NASA celebrating 50th Anniversary of First American Spacewalk
On June 3, 1965, NASA astronaut Ed White carried out his 21-minute long spacewalk. He was enjoying the spacewalk so much that he did not want to return to the Gemini IV mission craft and was ordered to be back.
After receiving the orders, he told his fellow astronaut James McDivitt, “I’m coming back in…and it’s the saddest moment of my life”. Now after 50 years, NASA is celebrating the 50th anniversary of the first American spacewalk.
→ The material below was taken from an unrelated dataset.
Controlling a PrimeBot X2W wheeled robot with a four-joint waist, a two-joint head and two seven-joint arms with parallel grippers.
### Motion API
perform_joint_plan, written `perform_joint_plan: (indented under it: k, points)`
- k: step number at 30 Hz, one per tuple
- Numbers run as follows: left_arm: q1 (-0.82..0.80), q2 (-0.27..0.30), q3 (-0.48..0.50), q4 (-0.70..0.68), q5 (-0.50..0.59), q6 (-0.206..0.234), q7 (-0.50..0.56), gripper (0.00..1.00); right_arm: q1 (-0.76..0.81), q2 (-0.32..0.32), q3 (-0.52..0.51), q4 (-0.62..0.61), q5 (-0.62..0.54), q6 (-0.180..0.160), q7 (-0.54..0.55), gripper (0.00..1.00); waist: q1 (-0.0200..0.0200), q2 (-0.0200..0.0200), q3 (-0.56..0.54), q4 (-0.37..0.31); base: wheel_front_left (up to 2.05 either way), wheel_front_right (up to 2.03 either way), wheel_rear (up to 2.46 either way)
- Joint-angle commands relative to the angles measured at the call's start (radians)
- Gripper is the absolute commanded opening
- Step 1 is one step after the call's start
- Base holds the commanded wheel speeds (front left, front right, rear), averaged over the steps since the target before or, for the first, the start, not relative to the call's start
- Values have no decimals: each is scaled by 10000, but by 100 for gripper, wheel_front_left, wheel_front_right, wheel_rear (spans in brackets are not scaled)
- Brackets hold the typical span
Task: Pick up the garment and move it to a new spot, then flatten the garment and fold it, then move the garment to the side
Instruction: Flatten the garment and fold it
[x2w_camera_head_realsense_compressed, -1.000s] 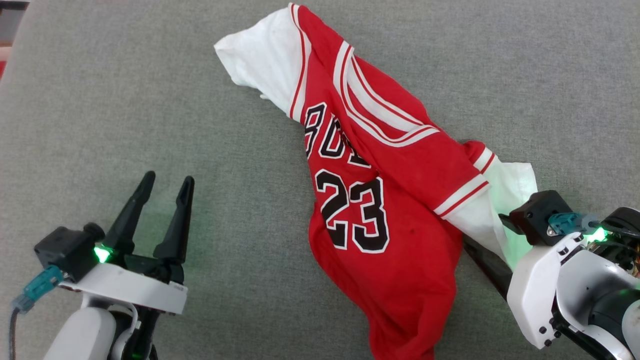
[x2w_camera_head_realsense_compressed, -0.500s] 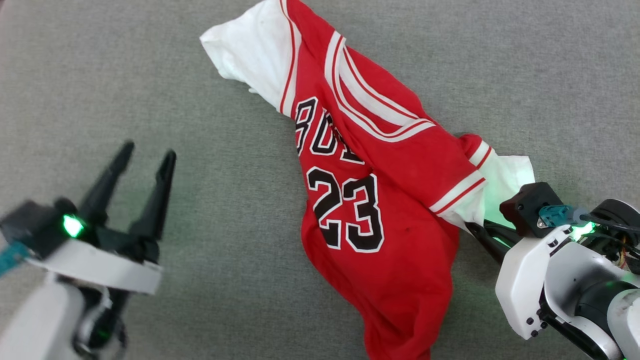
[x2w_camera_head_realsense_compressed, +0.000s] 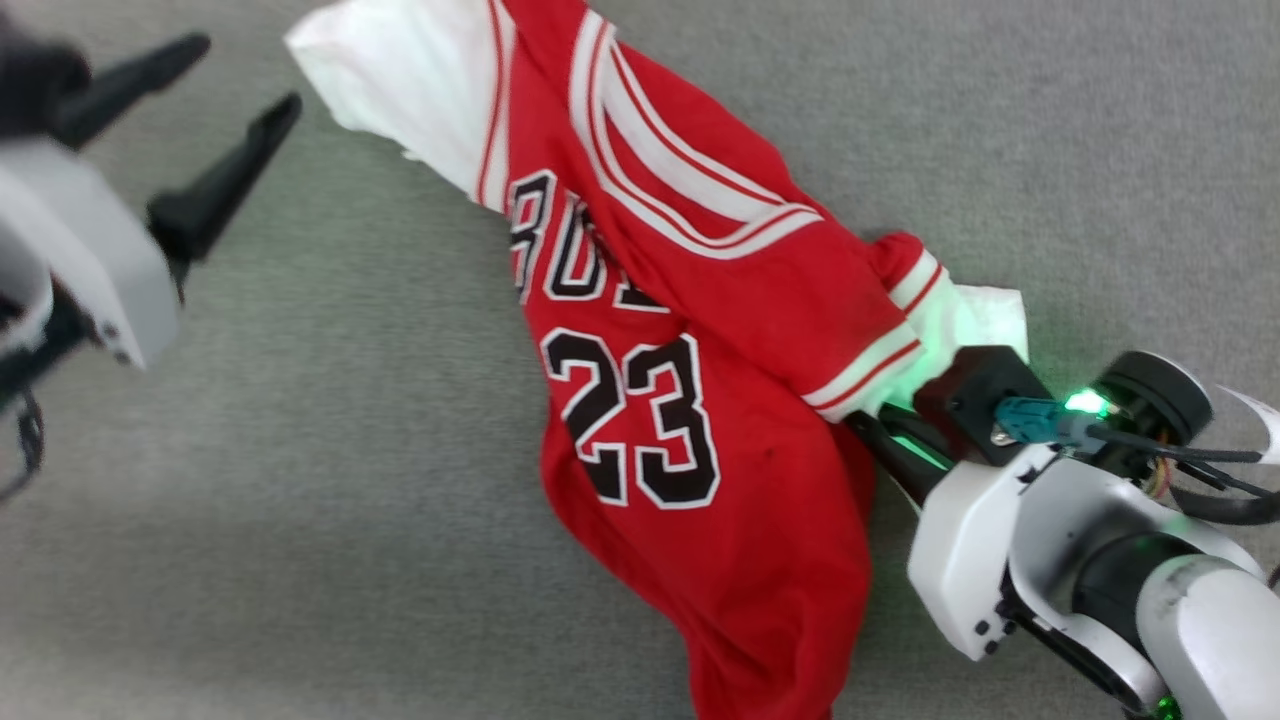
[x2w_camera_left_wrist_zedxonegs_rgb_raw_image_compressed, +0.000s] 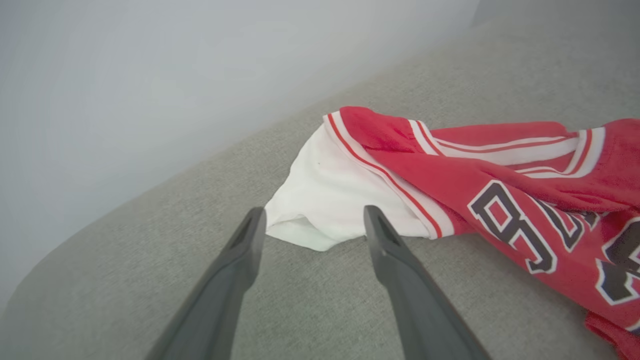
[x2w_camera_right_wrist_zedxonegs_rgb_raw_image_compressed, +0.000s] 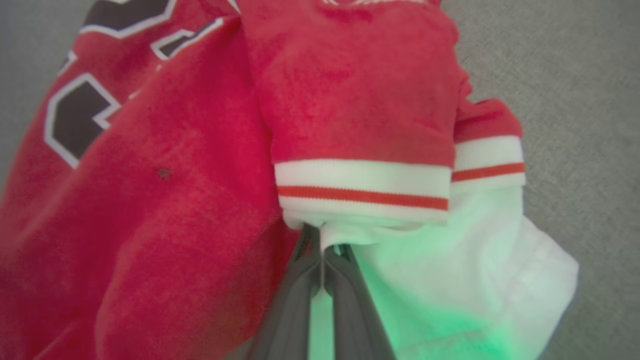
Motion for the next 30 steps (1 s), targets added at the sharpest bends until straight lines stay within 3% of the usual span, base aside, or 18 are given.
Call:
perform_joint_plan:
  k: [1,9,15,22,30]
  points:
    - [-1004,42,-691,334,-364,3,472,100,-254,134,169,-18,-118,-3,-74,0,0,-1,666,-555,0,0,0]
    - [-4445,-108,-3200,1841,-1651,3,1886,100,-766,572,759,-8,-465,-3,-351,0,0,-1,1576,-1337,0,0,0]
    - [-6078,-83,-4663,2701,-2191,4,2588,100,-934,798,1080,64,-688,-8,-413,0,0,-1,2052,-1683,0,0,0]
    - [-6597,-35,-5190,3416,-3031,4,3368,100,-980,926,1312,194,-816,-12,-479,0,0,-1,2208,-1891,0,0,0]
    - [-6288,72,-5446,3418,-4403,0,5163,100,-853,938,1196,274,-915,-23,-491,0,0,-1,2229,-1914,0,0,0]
In NASA’s terminology, spacewalks are known as extravehicular activity (EVA). When spacewalks were carried out at the time of Leonov and Whit, astronauts and cosmonauts were tethered to stop them from floating away into space.
Things changed in 1984 when NASA started to use jetpacks that allowed to astronauts to move around with nothing attaching them to the spacecraft. Bruce McCandless of the Challenger shuttle was the first astronaut to try this way of spacewalk.
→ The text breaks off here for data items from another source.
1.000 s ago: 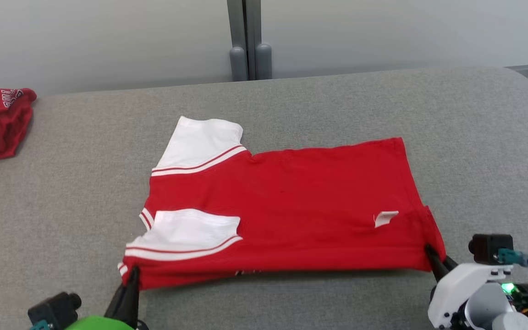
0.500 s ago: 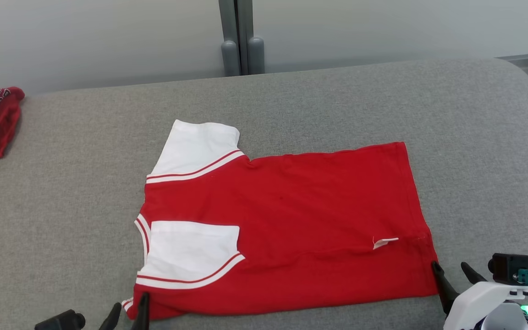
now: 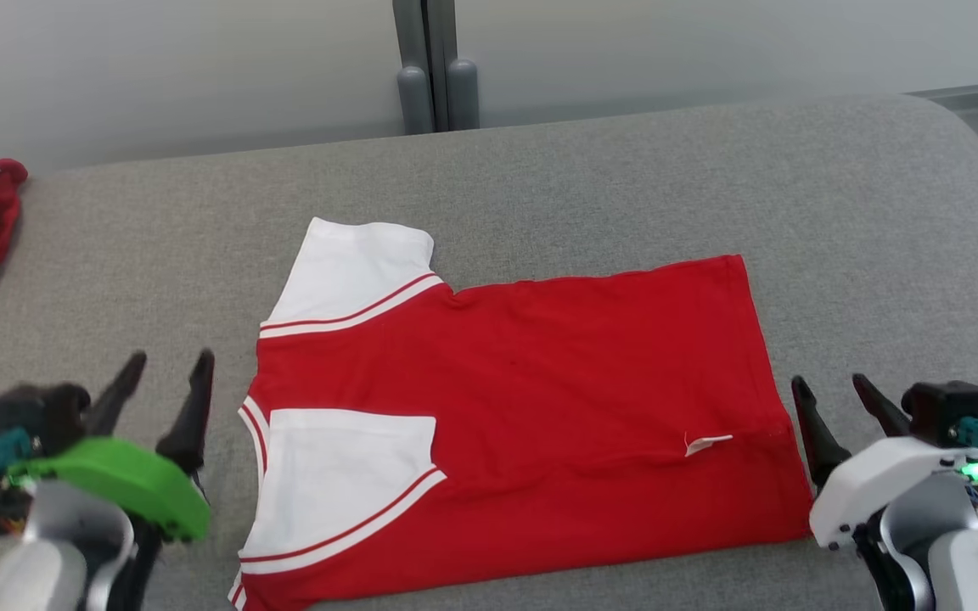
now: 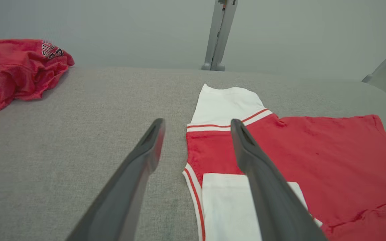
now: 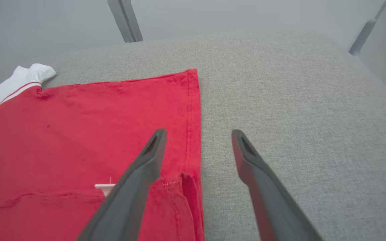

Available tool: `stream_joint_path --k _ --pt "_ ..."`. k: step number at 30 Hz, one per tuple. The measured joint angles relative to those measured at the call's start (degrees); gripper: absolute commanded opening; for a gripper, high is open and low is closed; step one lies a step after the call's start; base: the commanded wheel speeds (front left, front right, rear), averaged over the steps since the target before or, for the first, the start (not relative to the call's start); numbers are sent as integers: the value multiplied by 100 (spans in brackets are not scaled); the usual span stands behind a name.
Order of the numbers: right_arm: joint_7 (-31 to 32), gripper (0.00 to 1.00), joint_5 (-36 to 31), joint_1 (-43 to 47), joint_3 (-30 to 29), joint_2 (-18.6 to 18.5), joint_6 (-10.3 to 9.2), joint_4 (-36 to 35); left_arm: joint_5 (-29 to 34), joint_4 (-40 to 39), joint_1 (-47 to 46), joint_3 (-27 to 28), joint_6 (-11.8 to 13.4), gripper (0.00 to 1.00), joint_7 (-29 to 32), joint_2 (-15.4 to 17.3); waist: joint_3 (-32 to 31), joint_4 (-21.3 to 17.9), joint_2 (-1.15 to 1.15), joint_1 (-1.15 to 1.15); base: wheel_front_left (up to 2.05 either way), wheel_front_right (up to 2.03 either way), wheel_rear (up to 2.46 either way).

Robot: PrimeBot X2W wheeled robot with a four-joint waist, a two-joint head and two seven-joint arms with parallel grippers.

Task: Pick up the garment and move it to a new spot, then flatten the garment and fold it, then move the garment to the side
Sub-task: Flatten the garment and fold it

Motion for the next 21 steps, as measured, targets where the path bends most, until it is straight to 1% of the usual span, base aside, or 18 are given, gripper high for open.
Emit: stream_joint_path --k 2,5,8,11,15,21 --pt "0 100 -91 -201 123 1 0 -58 111 32 -526 -55 -153 100 146 166 65 -22 0 0 0 0 0" --pt "37 100 -200 -525 353 4 0 -102 309 123 -1368 -246 -537 100 331 380 206 -73 0 0 0 0 0" --pt "65 100 -279 -859 556 -1 0 -113 405 405 -2208 -452 -767 100 571 572 400 -136 0 0 0 0 0" --pt "75 100 -328 -1179 778 2 0 -99 388 731 -2974 -647 -856 100 847 706 633 -214 0 0 0 0 0" --pt "30 100 -334 -1549 1037 1 0 -23 252 1230 -3780 -901 -895 100 1172 817 986 -342 0 0 0 0 0" --pt "-118 100 -318 -1954 1263 -1 0 193 -145 1913 -4347 -1351 -903 100 1601 913 1506 -567 0 0 0 0 0"
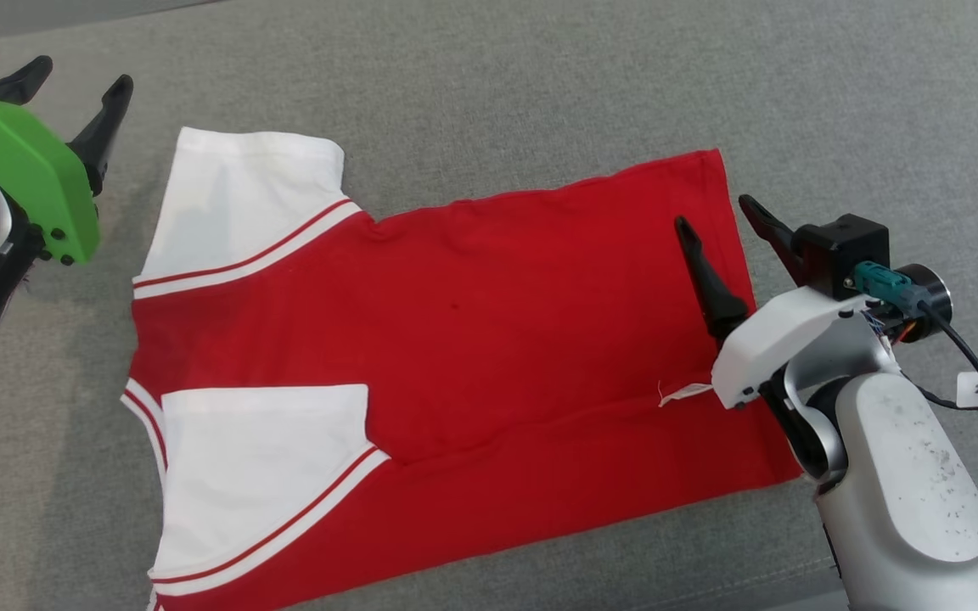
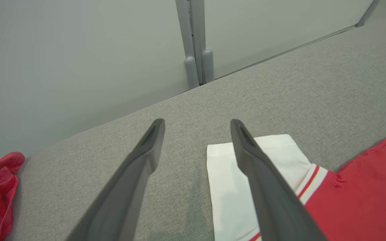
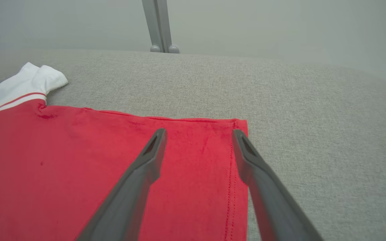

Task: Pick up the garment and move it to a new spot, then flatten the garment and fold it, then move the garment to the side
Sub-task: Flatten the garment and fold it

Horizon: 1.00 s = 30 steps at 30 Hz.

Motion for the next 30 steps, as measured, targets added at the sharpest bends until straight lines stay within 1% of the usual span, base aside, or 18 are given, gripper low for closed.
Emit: stream_joint_path --k 5,9,15,22,28,29,30 --pt "-138 100 49 -249 124 0 0 162 -389 368 -191 -246 0 100 254 116 397 -204 0 0 0 0 0" --pt "-245 100 92 -353 175 -1 0 291 -613 505 -215 -407 0 100 352 285 664 -362 0 0 0 0 0" --pt "-372 100 144 -452 200 0 0 426 -890 615 -224 -495 0 100 419 424 972 -538 0 0 0 0 0" --pt "-469 100 187 -565 214 0 0 527 -1058 617 -377 -526 0 100 411 530 1169 -651 0 0 0 0 0" --pt "-508 100 192 -643 231 1 0 583 -1383 356 -398 -667 1 100 578 564 1194 -663 0 0 0 0 0" --pt "-508 100 192 -652 227 0 0 589 -1403 299 -398 -697 1 99 577 564 1191 -659 0 0 0 0 0" --pt "-508 100 192 -654 226 0 0 597 -1446 249 -398 -734 1 93 576 559 1187 -656 0 0 0 0 0"
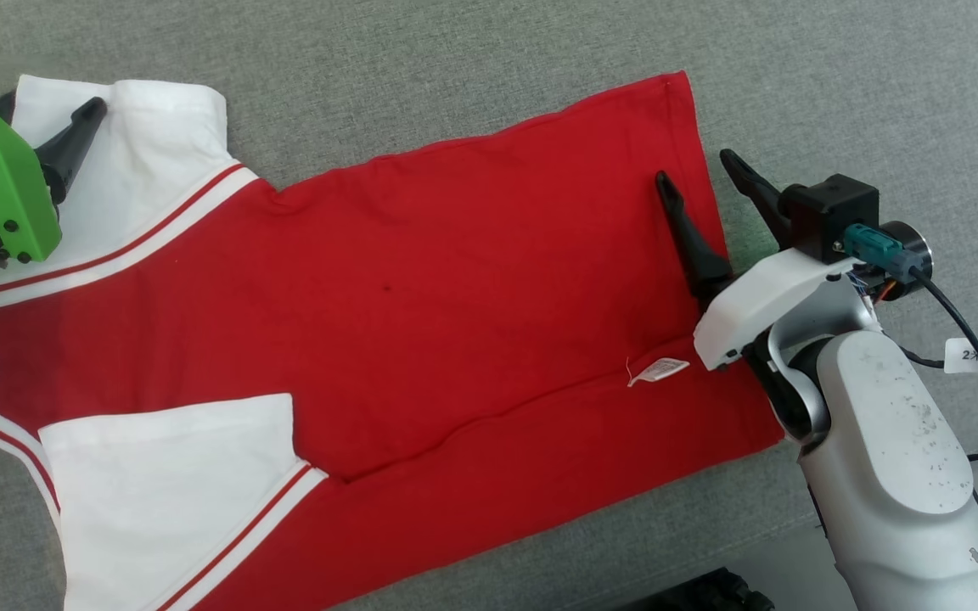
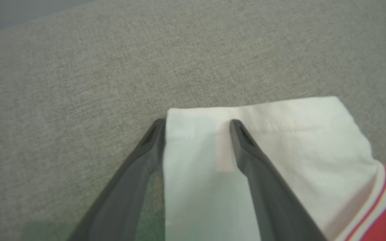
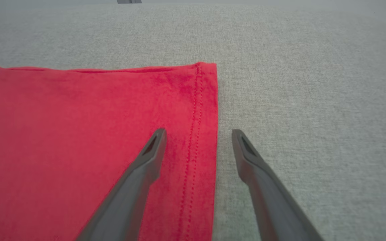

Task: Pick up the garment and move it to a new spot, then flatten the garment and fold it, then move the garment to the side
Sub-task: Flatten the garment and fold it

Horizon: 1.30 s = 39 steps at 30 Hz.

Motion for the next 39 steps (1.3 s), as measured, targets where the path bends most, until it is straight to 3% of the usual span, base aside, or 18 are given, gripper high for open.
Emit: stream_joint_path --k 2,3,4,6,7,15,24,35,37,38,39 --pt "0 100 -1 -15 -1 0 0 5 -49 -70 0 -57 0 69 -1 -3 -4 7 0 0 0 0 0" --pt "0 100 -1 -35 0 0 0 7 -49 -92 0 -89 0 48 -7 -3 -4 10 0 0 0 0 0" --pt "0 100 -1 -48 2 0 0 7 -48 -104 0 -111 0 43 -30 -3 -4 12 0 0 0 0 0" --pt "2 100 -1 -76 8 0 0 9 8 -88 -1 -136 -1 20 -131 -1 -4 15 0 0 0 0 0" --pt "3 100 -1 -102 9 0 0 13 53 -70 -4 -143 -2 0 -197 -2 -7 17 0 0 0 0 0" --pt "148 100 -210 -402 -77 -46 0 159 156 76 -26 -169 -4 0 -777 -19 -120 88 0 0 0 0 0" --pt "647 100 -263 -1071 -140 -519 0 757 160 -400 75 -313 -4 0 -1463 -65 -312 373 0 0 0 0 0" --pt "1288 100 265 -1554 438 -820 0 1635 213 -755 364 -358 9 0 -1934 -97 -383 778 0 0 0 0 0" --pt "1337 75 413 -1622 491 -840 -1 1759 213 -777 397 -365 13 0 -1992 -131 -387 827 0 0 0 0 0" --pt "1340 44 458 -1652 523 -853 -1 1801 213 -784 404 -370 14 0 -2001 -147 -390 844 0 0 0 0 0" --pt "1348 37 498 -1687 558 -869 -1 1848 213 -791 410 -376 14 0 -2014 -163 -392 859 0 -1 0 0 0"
It cannot be denied that spacewalks are considered to be dangerous. One of such incidents took place in 1997 when astronaut Dave Wolf and Russian cosmonaut Anatoly Solovyev were locked out of the Mir space station because airlock failed to re-pressurize.
The pair had to spend many hours trying to fix the airlock. When everything failed, they took the risk to improvise an airlock from another section of the space station and their lives were saved.